• ABOUT THIS EXERCISE
Pull out all lines from the listing below in which the word "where" appears.

Start of INFORMATION GIVEN

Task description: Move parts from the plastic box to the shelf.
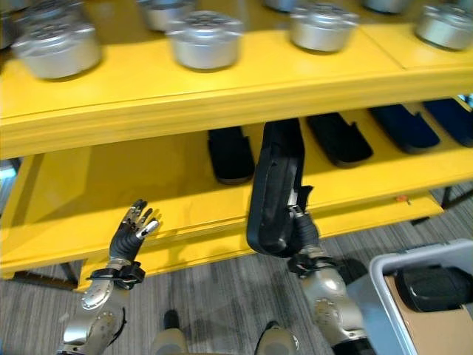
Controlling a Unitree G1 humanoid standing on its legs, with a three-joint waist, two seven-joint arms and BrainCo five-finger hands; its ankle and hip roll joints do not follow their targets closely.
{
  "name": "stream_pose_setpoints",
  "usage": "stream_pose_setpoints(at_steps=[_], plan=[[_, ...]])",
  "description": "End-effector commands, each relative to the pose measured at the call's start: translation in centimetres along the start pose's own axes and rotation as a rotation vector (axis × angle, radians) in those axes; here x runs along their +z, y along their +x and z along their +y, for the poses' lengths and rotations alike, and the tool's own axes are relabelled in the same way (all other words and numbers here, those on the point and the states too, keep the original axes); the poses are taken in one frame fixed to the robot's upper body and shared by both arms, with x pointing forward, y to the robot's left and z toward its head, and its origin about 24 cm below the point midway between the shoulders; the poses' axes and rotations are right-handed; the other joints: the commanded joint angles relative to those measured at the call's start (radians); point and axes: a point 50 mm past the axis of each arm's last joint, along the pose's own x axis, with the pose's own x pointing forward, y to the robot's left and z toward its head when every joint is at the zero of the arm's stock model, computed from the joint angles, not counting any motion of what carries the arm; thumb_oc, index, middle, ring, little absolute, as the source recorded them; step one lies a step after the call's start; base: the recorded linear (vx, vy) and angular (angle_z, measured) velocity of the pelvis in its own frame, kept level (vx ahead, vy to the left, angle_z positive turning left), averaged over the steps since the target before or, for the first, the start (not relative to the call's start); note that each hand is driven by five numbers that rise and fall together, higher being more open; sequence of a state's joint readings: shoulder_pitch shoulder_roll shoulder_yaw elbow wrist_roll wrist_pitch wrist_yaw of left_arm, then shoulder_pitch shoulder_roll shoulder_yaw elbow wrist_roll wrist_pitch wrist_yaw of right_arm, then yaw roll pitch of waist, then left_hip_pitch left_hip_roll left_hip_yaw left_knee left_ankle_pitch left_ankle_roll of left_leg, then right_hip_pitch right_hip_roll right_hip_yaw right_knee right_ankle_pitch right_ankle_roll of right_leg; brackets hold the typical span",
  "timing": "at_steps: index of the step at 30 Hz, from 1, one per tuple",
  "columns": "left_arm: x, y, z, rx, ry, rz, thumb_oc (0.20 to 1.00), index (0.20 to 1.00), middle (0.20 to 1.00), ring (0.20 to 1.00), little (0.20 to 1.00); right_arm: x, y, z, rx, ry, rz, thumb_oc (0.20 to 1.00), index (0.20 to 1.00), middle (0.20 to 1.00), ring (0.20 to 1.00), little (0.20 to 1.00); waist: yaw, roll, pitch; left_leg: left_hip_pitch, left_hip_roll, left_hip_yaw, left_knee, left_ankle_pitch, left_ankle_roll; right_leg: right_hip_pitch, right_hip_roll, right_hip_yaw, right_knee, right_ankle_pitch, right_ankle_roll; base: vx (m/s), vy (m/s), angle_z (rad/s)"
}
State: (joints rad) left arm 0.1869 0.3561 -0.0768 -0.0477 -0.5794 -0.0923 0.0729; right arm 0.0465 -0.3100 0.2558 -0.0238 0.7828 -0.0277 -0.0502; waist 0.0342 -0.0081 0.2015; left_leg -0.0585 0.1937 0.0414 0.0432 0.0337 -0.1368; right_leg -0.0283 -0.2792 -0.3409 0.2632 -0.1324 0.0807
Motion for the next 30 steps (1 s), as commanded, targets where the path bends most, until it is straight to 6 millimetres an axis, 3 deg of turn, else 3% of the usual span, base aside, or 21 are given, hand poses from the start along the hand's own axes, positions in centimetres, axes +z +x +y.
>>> stream_pose_setpoints(at_steps=[1,3,5,9,19,24,30], plan=[[2.0,-0.4,0.4,-0.010,-0.008,-0.104,1.000,1.000,1.000,1.000,1.000,4.3,1.1,2.4,0.142,-0.017,-0.201,0.200,0.200,0.200,0.200,0.200,0.033,0.025,-0.016,0.021,0.058,-0.043,-0.035,0.018,0.021,0.002,0.014,-0.034,0.040,-0.037,0.018,0.05,0.241,0.48],[2.2,-0.3,0.4,-0.012,-0.004,-0.108,1.000,1.000,1.000,1.000,1.000,4.4,1.2,2.7,0.159,-0.021,-0.204,0.200,0.200,0.200,0.200,0.200,0.040,0.022,-0.015,0.008,0.037,-0.052,-0.013,0.001,0.023,0.019,0.001,-0.045,0.018,-0.024,0.026,0.04,0.223,0.50],[2.7,0.0,0.5,-0.014,0.015,-0.125,1.000,1.000,1.000,1.000,1.000,5.1,1.7,3.7,0.209,-0.053,-0.223,0.200,0.200,0.200,0.200,0.200,0.067,0.008,-0.008,-0.036,-0.012,-0.077,0.052,-0.035,0.030,0.047,-0.023,-0.066,-0.020,-0.005,0.038,0.03,0.203,0.41],[3.2,0.4,0.5,-0.016,0.030,-0.140,1.000,1.000,1.000,1.000,1.000,6.1,2.6,4.9,0.252,-0.095,-0.255,0.200,0.200,0.200,0.200,0.200,0.106,-0.013,0.002,-0.079,-0.049,-0.102,0.104,-0.059,0.030,0.080,-0.036,-0.099,-0.055,0.011,0.048,0.03,0.090,0.29],[3.5,0.4,0.8,-0.009,0.045,-0.132,1.000,1.000,1.000,1.000,1.000,9.0,5.5,7.7,0.275,-0.138,-0.348,0.200,0.200,0.200,0.200,0.200,0.198,-0.049,0.028,-0.129,-0.081,-0.118,0.158,-0.087,0.041,0.101,-0.040,-0.141,-0.097,0.033,0.057,0.02,0.037,0.14],[3.9,0.7,0.3,-0.040,0.053,-0.140,1.000,1.000,1.000,1.000,1.000,10.7,7.2,8.6,0.226,-0.102,-0.395,0.200,0.200,0.200,0.200,0.200,0.227,-0.034,0.070,-0.167,-0.073,-0.123,0.215,-0.121,0.035,0.072,-0.040,-0.125,-0.056,0.009,0.059,-0.02,-0.012,0.08],[4.8,1.0,-0.5,-0.083,0.046,-0.173,1.000,1.000,1.000,1.000,1.000,17.0,9.2,9.5,0.118,-0.150,-0.580,0.200,0.200,0.200,0.200,0.200,0.237,0.012,0.143,-0.236,-0.078,-0.118,0.280,-0.132,0.037,-0.018,-0.060,-0.099,0.031,-0.010,0.053,-0.09,0.035,-0.03]])
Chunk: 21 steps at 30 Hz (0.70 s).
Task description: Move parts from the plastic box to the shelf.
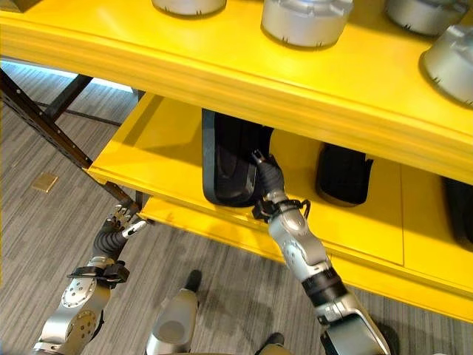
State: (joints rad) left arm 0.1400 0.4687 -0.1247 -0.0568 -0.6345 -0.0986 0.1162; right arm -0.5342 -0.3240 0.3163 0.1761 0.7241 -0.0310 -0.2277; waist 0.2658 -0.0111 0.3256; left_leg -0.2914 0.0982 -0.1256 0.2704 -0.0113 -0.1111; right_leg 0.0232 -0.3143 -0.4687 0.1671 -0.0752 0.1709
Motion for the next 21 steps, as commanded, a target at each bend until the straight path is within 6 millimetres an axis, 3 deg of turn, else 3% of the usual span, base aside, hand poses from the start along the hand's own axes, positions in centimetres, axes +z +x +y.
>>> stream_pose_setpoints(at_steps=[1,10,15,21], plan=[[3.5,0.3,-0.8,-0.058,-0.009,-0.163,1.000,1.000,1.000,1.000,1.000,8.1,2.8,1.1,-0.028,0.024,-0.333,0.200,0.200,0.200,0.200,0.200,0.008,0.023,0.030,-0.018,0.018,0.053,0.065,-0.089,0.013,-0.092,-0.030,0.037,0.148,-0.073,-0.039,-0.09,0.043,-0.07],[3.9,0.6,-3.2,-0.166,-0.039,-0.189,1.000,1.000,1.000,1.000,1.000,16.6,5.4,0.3,-0.212,-0.061,-0.557,0.200,0.200,0.200,0.200,0.200,-0.008,0.077,0.101,-0.167,0.013,0.066,0.205,-0.123,0.026,-0.284,-0.064,0.097,0.321,-0.119,-0.043,-0.08,0.039,-0.03],[4.1,0.8,-4.2,-0.193,-0.054,-0.202,1.000,1.000,1.000,1.000,1.000,18.7,6.4,-0.5,-0.301,-0.098,-0.581,0.200,0.200,0.200,0.200,0.200,-0.017,0.087,0.132,-0.239,0.014,0.075,0.308,-0.172,0.040,-0.382,-0.078,0.142,0.422,-0.146,-0.048,-0.03,0.038,-0.19],[4.6,1.2,-4.7,-0.215,-0.042,-0.225,1.000,1.000,1.000,1.000,1.000,20.5,7.4,-1.5,-0.397,-0.135,-0.573,0.200,0.200,0.200,0.200,0.200,-0.029,0.085,0.150,-0.297,0.011,0.069,0.360,-0.193,0.050,-0.440,-0.079,0.152,0.469,-0.165,-0.052,0.00,0.002,-0.01]])
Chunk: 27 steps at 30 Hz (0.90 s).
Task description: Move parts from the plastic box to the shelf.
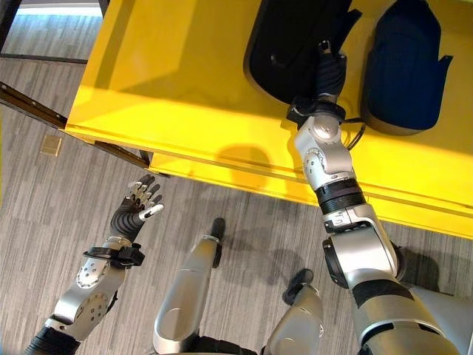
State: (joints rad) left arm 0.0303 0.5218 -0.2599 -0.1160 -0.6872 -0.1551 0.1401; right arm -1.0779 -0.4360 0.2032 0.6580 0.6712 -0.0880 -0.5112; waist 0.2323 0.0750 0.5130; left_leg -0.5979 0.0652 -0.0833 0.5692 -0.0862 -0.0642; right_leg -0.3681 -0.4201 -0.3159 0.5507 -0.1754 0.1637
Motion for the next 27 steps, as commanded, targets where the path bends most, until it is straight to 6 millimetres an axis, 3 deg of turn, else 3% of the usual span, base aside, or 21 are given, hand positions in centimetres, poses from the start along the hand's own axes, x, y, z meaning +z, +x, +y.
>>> stream_pose_setpoints(at_steps=[1,9,27], plan=[[2.3,0.2,-1.3,-0.057,-0.008,-0.128,1.000,1.000,1.000,1.000,1.000,8.1,1.8,1.4,0.016,0.041,-0.272,0.200,0.200,0.200,0.200,0.200,0.003,-0.004,-0.036,0.001,0.043,0.026,0.065,-0.120,0.005,-0.055,0.028,0.000,0.089,-0.067,-0.045,0.00,0.000,0.00],[2.8,1.1,-2.1,-0.084,-0.023,-0.157,1.000,1.000,1.000,1.000,1.000,9.8,3.1,1.3,-0.013,-0.054,-0.287,0.200,0.200,0.200,0.200,0.200,0.006,-0.015,-0.023,-0.034,0.033,0.016,0.075,-0.126,0.009,-0.077,0.022,-0.009,0.098,-0.071,-0.042,0.02,-0.005,0.01],[3.9,2.2,-2.6,-0.085,-0.045,-0.222,1.000,1.000,1.000,1.000,1.000,10.2,3.6,3.1,0.028,-0.197,-0.278,0.200,0.200,0.200,0.200,0.200,0.034,-0.042,-0.004,-0.055,0.012,-0.002,0.063,-0.118,0.009,-0.044,0.020,-0.044,0.076,-0.067,-0.037,0.03,-0.002,0.05]])
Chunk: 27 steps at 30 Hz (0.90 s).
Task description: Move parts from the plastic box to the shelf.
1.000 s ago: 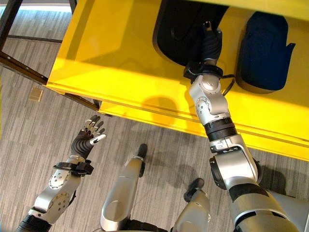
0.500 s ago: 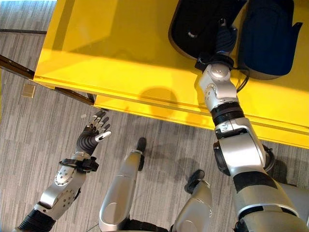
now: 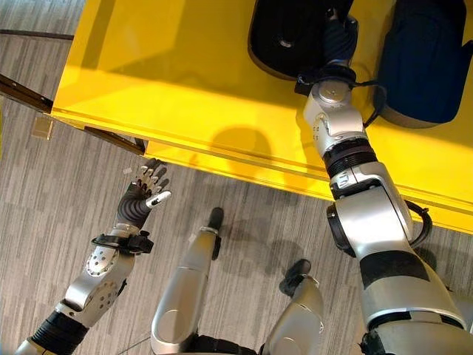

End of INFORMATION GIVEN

• SOLUTION TO THE PROBLEM
Motion for the next 30 steps (1 s), as commanded, targets where the path bends most, until it is straight to 6 millimetres an axis, 3 deg of turn, else 3% of the usual span, base aside, or 21 are given, hand poses from the start along the hand's own axes, positions in centimetres, axes +z +x +y.
Motion for the next 27 steps, as commanded, targets where the path bends most, until it is straight to 6 millimetres an axis, 3 deg of turn, else 3% of the usual span, base aside, or 21 are given, hand positions in centimetres, poses from the start along the hand's own axes, x, y, z meaning +z, +x, +y.

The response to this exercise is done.